EXTRACTED RECORDS:
+-------+

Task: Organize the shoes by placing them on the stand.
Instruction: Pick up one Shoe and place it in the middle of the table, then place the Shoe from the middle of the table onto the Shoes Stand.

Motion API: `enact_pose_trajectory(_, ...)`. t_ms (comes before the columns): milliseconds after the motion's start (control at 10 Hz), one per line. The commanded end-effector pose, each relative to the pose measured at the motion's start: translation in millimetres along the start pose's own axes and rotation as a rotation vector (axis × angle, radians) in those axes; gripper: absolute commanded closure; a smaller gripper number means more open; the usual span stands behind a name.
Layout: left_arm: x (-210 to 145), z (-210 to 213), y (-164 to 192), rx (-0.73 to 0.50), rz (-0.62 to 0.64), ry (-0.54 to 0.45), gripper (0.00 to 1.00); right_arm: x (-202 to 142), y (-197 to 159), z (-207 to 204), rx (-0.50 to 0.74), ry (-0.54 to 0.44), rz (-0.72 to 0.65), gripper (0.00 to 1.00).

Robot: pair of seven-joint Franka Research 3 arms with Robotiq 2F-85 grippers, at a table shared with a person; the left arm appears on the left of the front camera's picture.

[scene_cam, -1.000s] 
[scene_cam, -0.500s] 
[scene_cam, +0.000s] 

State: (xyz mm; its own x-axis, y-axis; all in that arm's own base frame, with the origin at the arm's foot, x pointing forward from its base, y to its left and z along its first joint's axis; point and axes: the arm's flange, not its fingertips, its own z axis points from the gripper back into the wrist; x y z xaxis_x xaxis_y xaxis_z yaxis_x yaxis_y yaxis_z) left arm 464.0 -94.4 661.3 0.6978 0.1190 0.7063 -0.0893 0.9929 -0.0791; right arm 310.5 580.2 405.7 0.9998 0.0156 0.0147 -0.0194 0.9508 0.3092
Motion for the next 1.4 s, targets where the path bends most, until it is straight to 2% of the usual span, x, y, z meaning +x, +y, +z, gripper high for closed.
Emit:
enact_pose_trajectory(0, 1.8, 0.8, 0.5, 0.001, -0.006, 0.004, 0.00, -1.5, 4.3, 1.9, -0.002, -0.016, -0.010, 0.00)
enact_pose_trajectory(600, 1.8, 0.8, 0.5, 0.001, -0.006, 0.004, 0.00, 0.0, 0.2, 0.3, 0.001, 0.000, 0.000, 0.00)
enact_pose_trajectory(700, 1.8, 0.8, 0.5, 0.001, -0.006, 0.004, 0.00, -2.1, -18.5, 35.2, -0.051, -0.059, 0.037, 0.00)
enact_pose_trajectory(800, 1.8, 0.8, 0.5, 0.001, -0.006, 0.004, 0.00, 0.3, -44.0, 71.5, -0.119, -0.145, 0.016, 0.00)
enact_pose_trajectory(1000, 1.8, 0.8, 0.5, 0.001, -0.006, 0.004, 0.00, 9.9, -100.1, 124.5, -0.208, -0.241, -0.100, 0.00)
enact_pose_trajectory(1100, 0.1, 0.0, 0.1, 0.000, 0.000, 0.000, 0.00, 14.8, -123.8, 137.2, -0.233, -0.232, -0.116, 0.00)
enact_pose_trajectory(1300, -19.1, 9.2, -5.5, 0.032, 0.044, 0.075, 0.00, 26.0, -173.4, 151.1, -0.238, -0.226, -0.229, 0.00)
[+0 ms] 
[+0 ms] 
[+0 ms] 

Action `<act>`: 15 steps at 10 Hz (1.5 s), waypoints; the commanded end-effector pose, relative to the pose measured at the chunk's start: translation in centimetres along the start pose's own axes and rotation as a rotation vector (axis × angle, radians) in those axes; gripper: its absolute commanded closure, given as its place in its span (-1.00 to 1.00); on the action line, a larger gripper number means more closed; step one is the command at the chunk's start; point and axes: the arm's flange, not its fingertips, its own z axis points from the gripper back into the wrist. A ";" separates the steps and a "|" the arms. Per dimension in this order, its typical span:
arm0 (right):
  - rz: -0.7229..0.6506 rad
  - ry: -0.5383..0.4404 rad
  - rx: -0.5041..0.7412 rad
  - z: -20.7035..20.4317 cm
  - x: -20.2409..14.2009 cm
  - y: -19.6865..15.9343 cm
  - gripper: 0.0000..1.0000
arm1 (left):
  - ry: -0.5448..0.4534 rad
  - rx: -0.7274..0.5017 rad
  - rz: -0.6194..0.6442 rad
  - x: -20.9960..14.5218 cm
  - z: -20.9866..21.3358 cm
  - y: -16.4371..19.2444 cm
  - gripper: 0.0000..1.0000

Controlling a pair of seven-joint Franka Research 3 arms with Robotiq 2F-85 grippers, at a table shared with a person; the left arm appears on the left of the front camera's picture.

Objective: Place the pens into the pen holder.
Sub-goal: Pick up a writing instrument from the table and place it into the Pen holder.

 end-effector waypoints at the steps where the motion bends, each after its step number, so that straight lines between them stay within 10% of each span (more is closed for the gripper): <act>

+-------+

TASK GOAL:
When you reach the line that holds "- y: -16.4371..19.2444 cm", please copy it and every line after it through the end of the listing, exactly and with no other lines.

ANSWER TO THIS PROBLEM:
  - y: -16.4371..19.2444 cm
  - gripper: 0.0000..1.0000

Controlling a pair of seven-joint Franka Research 3 arms with Robotiq 2F-85 grippers, at a table shared with a person; the left arm appears on the left of the front camera's picture.

Objective: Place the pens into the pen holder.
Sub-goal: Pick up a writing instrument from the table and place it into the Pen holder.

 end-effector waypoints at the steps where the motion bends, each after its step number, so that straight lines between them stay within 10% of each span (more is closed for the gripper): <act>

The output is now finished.